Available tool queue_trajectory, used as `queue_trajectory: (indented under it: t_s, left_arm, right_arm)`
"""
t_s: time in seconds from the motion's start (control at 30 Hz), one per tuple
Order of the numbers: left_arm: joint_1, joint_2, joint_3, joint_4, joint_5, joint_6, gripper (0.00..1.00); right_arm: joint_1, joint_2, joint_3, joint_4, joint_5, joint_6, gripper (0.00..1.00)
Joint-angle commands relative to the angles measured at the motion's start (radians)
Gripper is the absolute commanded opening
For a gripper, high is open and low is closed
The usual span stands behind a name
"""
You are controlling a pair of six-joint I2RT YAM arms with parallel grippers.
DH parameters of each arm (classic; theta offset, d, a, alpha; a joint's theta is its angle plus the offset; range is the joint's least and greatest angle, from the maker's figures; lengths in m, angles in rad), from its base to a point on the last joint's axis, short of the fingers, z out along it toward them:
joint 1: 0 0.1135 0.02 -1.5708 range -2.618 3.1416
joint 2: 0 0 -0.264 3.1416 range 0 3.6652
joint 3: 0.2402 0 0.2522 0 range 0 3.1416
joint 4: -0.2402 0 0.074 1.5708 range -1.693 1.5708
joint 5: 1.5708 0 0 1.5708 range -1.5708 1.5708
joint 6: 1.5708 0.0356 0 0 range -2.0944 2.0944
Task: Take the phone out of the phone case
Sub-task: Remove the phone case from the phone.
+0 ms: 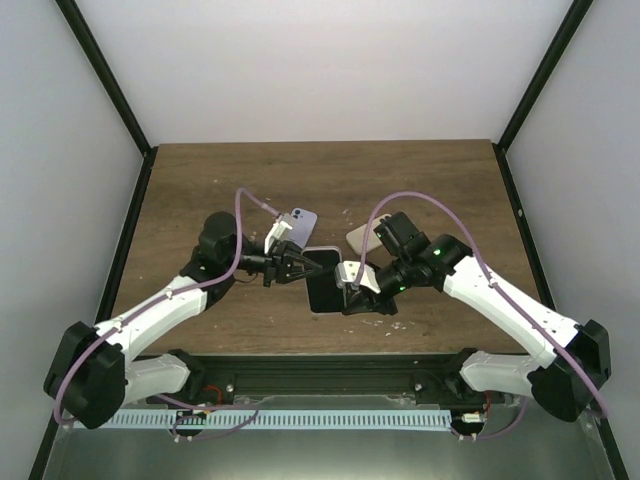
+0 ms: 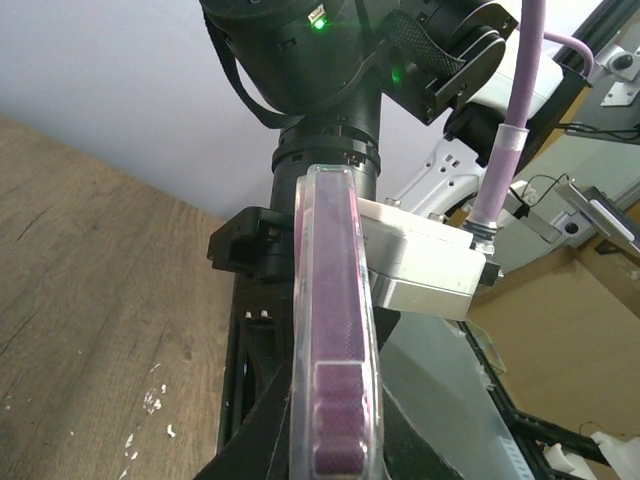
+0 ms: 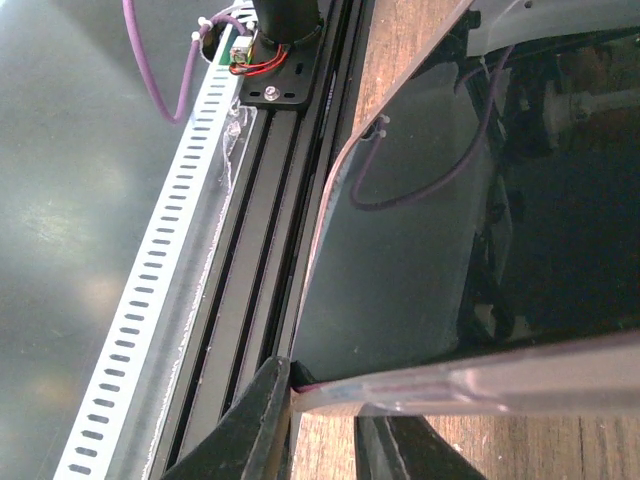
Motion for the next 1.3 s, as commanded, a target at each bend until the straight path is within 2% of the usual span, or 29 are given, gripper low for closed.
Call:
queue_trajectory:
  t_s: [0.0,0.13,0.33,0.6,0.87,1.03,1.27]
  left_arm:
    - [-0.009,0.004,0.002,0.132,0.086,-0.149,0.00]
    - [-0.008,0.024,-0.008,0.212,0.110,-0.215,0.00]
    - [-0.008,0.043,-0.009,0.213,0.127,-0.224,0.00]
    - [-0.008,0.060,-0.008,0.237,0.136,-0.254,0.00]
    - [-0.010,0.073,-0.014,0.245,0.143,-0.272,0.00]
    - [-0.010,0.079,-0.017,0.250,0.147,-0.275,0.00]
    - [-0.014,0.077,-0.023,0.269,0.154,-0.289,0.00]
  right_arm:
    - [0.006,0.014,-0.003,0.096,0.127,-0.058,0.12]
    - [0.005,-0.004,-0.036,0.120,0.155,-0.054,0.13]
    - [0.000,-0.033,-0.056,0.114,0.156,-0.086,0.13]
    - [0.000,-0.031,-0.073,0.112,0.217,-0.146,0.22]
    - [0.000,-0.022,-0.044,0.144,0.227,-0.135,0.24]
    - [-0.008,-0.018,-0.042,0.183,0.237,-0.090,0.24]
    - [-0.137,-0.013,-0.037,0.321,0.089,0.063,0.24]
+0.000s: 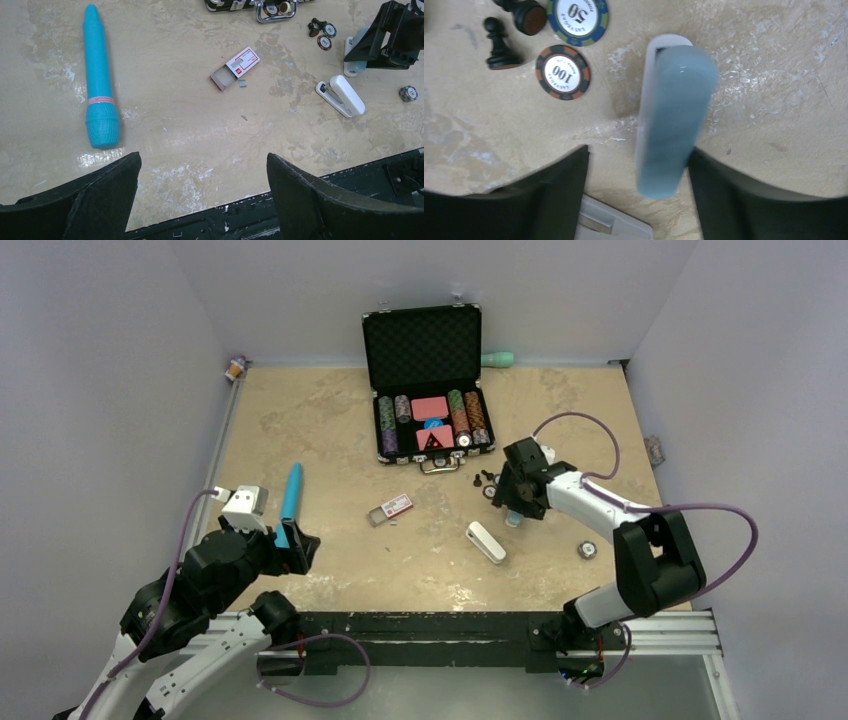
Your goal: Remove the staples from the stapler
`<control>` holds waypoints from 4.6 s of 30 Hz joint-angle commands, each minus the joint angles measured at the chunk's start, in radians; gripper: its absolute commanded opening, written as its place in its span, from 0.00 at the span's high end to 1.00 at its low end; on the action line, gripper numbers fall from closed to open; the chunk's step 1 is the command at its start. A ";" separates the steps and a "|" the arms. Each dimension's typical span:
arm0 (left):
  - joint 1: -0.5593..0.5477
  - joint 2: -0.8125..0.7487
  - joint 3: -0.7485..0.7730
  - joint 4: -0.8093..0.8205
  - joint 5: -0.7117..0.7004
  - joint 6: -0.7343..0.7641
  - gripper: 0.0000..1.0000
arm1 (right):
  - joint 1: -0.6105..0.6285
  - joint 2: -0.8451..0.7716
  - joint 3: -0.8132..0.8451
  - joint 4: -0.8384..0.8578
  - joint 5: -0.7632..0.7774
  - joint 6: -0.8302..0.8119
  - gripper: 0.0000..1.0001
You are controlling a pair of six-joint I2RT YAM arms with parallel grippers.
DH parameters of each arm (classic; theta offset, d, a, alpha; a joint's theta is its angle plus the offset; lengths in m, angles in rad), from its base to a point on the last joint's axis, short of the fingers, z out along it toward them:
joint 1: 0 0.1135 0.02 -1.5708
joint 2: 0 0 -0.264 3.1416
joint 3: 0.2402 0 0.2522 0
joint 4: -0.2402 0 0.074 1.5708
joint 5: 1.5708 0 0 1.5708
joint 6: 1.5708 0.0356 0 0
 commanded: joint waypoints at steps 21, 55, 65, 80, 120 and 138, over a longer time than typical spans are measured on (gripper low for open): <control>0.002 -0.001 -0.001 0.043 -0.017 0.016 0.02 | 0.384 -0.358 0.004 0.124 0.077 -0.119 0.01; 0.013 0.031 -0.004 0.054 -0.003 0.029 0.02 | 0.621 -0.155 -0.033 -0.067 0.236 0.231 0.04; 0.015 0.027 -0.004 0.055 -0.002 0.031 0.02 | 0.621 -0.150 -0.040 -0.151 0.334 0.364 0.01; 0.015 0.025 -0.004 0.054 -0.004 0.028 0.01 | 0.617 -0.052 -0.022 -0.151 0.367 0.435 0.05; 0.016 0.017 -0.005 0.055 0.000 0.030 0.01 | 0.642 -0.013 -0.075 -0.187 0.274 0.481 0.47; 0.017 0.016 -0.005 0.055 -0.002 0.028 0.02 | 0.639 -0.086 -0.084 -0.166 0.264 0.552 0.42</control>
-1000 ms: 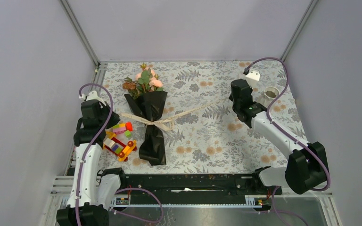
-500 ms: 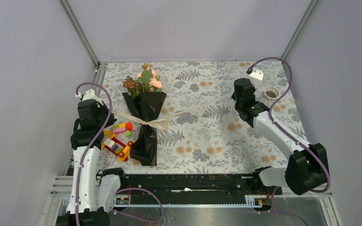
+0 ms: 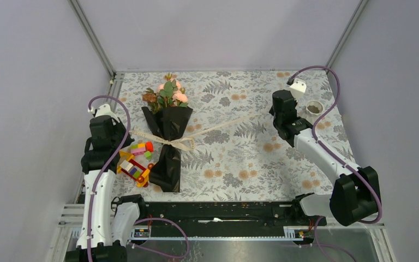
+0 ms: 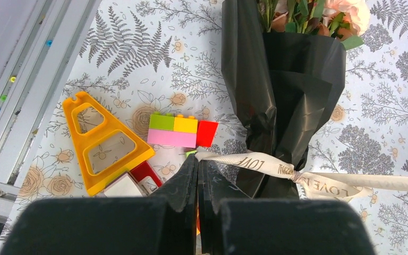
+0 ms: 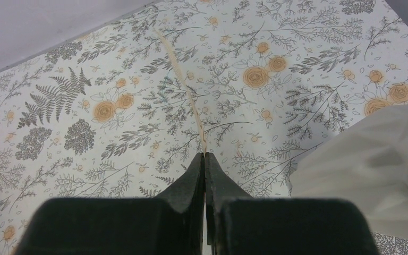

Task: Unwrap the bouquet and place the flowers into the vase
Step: Untie the ribbon from the wrapping paper.

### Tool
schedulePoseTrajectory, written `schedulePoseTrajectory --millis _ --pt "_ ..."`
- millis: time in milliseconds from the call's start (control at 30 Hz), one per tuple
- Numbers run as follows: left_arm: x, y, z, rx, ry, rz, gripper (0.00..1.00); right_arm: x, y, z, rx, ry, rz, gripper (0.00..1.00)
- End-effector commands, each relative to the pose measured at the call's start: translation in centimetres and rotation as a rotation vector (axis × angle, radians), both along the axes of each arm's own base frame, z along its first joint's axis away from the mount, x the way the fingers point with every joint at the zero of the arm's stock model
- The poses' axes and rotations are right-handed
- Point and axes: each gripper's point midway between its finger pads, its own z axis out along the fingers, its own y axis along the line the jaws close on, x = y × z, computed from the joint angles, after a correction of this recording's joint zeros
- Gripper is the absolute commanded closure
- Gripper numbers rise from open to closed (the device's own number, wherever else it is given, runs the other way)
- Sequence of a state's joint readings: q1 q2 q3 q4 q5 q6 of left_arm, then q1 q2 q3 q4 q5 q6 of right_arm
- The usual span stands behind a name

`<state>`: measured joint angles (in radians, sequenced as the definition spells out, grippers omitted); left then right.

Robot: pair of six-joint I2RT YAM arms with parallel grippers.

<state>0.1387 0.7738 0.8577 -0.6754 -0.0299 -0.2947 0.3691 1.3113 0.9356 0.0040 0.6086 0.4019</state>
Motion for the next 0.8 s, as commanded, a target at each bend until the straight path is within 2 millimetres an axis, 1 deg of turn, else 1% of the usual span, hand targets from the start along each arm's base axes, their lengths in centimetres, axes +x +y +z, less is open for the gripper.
schedulePoseTrajectory --millis 0,267,333,500,767 --pt "0.7 0.3 2.2 0.022 -0.061 -0.009 1.0 0.5 -0.9 4.0 0.006 -0.088 -0.03 1.0" --pt "1.6 -2.3 0.4 -0.094 -0.035 -0.104 1.0 0.9 -1.6 5.0 -0.005 -0.105 -0.043 1.0" --pt "1.8 -2.6 0.1 -0.115 -0.036 -0.112 1.0 1.0 -1.9 5.3 -0.01 -0.111 -0.049 1.0" --pt "1.9 -2.5 -0.4 -0.117 -0.028 -0.111 1.0 1.3 -2.5 6.0 -0.02 -0.119 -0.063 1.0" --pt "1.8 -1.1 -1.8 -0.067 0.02 -0.053 1.0 1.6 -3.8 6.5 -0.024 -0.127 -0.093 1.0"
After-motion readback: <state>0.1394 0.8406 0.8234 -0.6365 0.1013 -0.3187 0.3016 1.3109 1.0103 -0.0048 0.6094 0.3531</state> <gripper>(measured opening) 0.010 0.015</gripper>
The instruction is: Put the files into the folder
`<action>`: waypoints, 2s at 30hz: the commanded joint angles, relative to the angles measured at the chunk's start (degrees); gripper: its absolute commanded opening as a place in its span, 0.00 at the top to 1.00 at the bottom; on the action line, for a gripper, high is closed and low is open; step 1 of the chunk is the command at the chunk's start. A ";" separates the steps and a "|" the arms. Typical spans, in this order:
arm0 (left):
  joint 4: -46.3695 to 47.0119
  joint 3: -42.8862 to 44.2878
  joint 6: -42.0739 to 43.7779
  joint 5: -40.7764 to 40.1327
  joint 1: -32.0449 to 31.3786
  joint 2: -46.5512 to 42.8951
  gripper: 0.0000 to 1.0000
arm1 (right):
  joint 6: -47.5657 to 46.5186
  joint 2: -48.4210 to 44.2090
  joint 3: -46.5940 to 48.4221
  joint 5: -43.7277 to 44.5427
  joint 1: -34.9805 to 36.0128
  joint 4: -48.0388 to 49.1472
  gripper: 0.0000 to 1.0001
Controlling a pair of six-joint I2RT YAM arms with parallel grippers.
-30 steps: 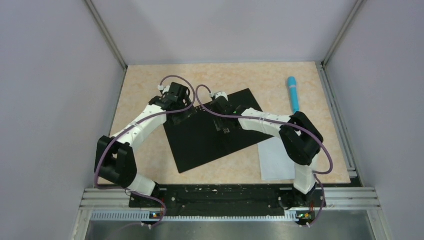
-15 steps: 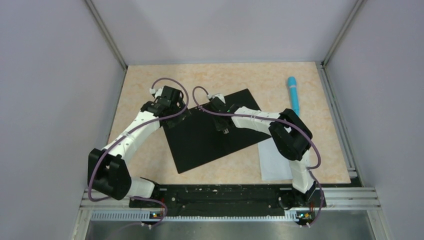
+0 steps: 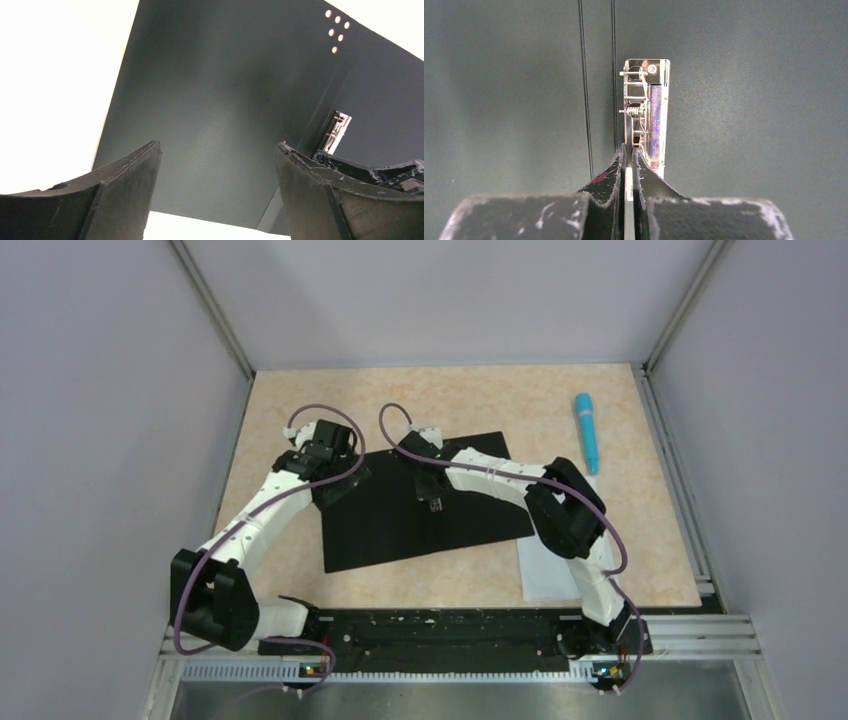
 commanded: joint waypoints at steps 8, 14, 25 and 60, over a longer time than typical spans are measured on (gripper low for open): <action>1.21 -4.88 -1.82 0.66 0.66 -3.20 0.13 | 12.94 -4.02 -2.08 -1.42 3.78 2.50 1.00; 2.42 -7.30 -2.21 2.78 0.71 -3.60 0.13 | 16.55 -5.85 -6.48 -1.67 4.47 4.16 1.00; 3.26 -10.73 -3.29 3.80 0.75 -3.46 0.14 | 19.35 -8.16 -10.29 -4.80 6.71 10.20 1.00; 1.32 -15.63 -9.87 -0.03 1.34 7.83 0.15 | 6.63 -16.18 -16.39 -5.00 9.24 12.43 0.74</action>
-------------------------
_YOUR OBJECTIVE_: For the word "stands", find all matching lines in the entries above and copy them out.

_RESULT_:
The usual span stands behind a name
- The usual span stands behind a name

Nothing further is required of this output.